- [WORK ORDER]
The entries are to be output once more, word for word.

Collected data entries
----------------------------------------
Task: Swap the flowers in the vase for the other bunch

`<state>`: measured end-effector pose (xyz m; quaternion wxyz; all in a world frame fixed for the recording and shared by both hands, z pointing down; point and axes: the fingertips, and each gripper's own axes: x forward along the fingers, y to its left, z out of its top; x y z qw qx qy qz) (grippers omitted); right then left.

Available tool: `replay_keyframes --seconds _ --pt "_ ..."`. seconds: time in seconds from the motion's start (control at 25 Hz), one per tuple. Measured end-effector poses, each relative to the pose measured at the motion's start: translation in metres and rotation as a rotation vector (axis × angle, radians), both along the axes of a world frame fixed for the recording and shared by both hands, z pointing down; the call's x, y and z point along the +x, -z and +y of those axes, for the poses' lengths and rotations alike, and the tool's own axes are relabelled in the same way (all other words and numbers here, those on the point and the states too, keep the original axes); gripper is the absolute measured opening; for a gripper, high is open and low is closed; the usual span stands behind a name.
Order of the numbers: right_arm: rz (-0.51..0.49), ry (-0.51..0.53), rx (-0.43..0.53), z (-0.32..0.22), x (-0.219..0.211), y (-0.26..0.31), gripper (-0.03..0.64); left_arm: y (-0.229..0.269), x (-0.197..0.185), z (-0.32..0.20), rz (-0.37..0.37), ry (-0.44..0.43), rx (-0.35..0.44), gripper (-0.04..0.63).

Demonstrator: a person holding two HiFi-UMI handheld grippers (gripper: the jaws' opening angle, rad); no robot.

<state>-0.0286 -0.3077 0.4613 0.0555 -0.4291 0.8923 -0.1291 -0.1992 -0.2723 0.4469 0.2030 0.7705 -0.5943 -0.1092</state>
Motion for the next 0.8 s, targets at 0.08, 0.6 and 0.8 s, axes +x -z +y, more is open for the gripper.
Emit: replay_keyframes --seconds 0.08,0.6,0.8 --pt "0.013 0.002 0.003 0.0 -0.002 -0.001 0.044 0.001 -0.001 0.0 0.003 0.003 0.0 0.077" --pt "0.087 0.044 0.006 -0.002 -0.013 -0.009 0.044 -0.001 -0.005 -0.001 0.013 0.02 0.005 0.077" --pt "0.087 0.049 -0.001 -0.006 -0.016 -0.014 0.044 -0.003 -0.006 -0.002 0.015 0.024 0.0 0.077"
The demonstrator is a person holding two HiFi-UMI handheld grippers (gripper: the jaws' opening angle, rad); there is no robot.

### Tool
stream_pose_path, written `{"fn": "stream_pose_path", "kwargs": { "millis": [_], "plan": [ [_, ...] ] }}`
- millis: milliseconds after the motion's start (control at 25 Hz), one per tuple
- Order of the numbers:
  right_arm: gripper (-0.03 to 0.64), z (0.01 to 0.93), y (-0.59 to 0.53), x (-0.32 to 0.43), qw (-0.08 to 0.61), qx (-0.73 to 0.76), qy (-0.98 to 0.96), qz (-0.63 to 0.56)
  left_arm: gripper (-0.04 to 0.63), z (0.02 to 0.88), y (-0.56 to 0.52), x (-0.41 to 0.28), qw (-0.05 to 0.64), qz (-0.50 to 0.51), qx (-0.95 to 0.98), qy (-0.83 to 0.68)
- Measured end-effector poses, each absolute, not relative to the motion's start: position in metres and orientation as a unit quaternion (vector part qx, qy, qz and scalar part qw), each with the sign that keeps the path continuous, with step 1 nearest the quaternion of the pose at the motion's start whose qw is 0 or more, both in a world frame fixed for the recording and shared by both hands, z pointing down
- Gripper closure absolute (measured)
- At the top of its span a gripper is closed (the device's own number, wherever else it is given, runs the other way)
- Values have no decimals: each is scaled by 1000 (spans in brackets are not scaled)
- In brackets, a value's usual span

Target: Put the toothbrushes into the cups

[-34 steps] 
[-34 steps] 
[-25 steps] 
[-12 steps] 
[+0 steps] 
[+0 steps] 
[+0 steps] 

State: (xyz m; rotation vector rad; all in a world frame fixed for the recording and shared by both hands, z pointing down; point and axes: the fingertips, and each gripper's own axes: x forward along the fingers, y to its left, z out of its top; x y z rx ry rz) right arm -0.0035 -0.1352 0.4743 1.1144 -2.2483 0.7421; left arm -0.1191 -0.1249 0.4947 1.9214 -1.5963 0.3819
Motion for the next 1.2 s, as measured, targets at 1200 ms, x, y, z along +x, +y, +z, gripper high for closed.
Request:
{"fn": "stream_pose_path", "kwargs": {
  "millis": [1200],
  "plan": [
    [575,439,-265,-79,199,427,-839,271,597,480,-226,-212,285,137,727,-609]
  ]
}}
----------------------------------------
- [COMPLETED EXERCISE]
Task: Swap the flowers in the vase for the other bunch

`<state>`: measured end-effector pose (xyz m; quaternion wxyz; all in a world frame fixed for the recording and shared by both hands, z pointing down; point and axes: the fingertips, and each gripper's own axes: x forward along the fingers, y to its left, z out of its top; x y z qw qx qy qz) (grippers omitted); right then left.

Available tool: `replay_keyframes --seconds _ --pt "_ ..."`. seconds: time in seconds from the motion's start (control at 25 Hz), one per tuple. Measured end-effector poses, each relative to the pose measured at the motion's start: translation in metres and rotation as a rotation vector (axis × angle, radians), both along the axes of a world frame fixed for the recording and shared by both hands, z pointing down; the call's x, y and z point along the +x, -z and +y of those axes, for the poses' lengths and rotations alike, and the tool's own axes are relabelled in the same way (all other words and numbers here, those on the point and the states too, keep the original axes); gripper is the absolute measured opening; for a gripper, high is open and low is closed; the usual span stands behind a name.
Order of the numbers: right_arm: rz (-0.51..0.49), ry (-0.51..0.53), rx (-0.43..0.53), z (-0.32..0.22), x (-0.219..0.211), y (-0.26..0.31), gripper (-0.03..0.64); left_arm: y (-0.229..0.269), x (-0.197..0.185), z (-0.32..0.20), rz (-0.37..0.37), ry (-0.44..0.43), rx (-0.35..0.44), gripper (-0.04..0.63).

Demonstrator: a person holding two HiFi-UMI handheld grippers (gripper: the jaws' opening angle, rad); no robot.

<state>-0.0286 -0.3077 0.4613 0.0555 -0.4291 0.8923 -0.1291 -0.1992 -0.2723 0.4469 0.2030 0.7705 -0.5943 -0.1092</state>
Motion for the next 0.8 s, targets at 0.08, 0.6 and 0.8 s, axes +x -z +y, more is open for the gripper.
Emit: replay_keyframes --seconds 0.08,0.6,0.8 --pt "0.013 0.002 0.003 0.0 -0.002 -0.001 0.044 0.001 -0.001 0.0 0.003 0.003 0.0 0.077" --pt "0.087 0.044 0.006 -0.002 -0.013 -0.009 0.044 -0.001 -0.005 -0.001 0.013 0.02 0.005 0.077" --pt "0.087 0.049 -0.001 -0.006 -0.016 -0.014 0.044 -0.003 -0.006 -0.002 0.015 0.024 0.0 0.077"
The demonstrator is a person holding two HiFi-UMI handheld grippers (gripper: the jaws' opening angle, rad); there is no robot.

### Tool
stream_pose_path, written `{"fn": "stream_pose_path", "kwargs": { "millis": [_], "plan": [ [_, ...] ] }}`
- millis: milliseconds after the motion's start (control at 25 Hz), one per tuple
- Order of the numbers:
  right_arm: gripper (-0.03 to 0.64), z (0.01 to 0.93), y (-0.59 to 0.53), x (-0.32 to 0.43), qw (-0.08 to 0.61), qx (-0.73 to 0.76), qy (-0.98 to 0.96), qz (-0.63 to 0.56)
  left_arm: gripper (-0.04 to 0.63), z (0.02 to 0.88), y (-0.56 to 0.52), x (-0.41 to 0.28), qw (-0.05 to 0.64), qz (-0.50 to 0.51), qx (-0.95 to 0.98), qy (-0.83 to 0.68)
- Measured end-effector poses, each absolute, not relative to the motion's start: position in metres and orientation as a unit quaternion (vector part qx, qy, qz and scalar part qw), each with the sign that keeps the path continuous, with step 1 nearest the quaternion of the pose at the motion's start whose qw is 0 or more, both in a world frame fixed for the recording and shared by both hands, z pointing down
- Gripper closure absolute (measured)
- At the top of its span a gripper is closed (the device's own number, wherever else it is given, runs the other way)
- Values have no decimals: each is scaled by 1000 (spans in brackets are not scaled)
- In brackets, a value's usual span

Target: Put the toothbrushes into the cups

[-34 steps] 
[-34 steps] 
[-25 steps] 
[-12 steps] 
[+0 steps] 
[+0 steps] 
[+0 steps] 

State: (xyz m; rotation vector rad; all in a world frame fixed for the recording and shared by both hands, z pointing down; point and axes: the fingertips, and each gripper's own axes: x forward along the fingers, y to its left, z out of its top; x y z rx ry rz) right arm -0.0035 -0.1352 0.4743 1.1144 -2.2483 0.7421; left arm -0.1191 -0.1249 0.4947 1.9214 -1.5963 0.3819
Motion for the next 1.2 s, as measured, targets at 1200 ms, x, y, z along +x, +y, +z, gripper high for closed.
Request:
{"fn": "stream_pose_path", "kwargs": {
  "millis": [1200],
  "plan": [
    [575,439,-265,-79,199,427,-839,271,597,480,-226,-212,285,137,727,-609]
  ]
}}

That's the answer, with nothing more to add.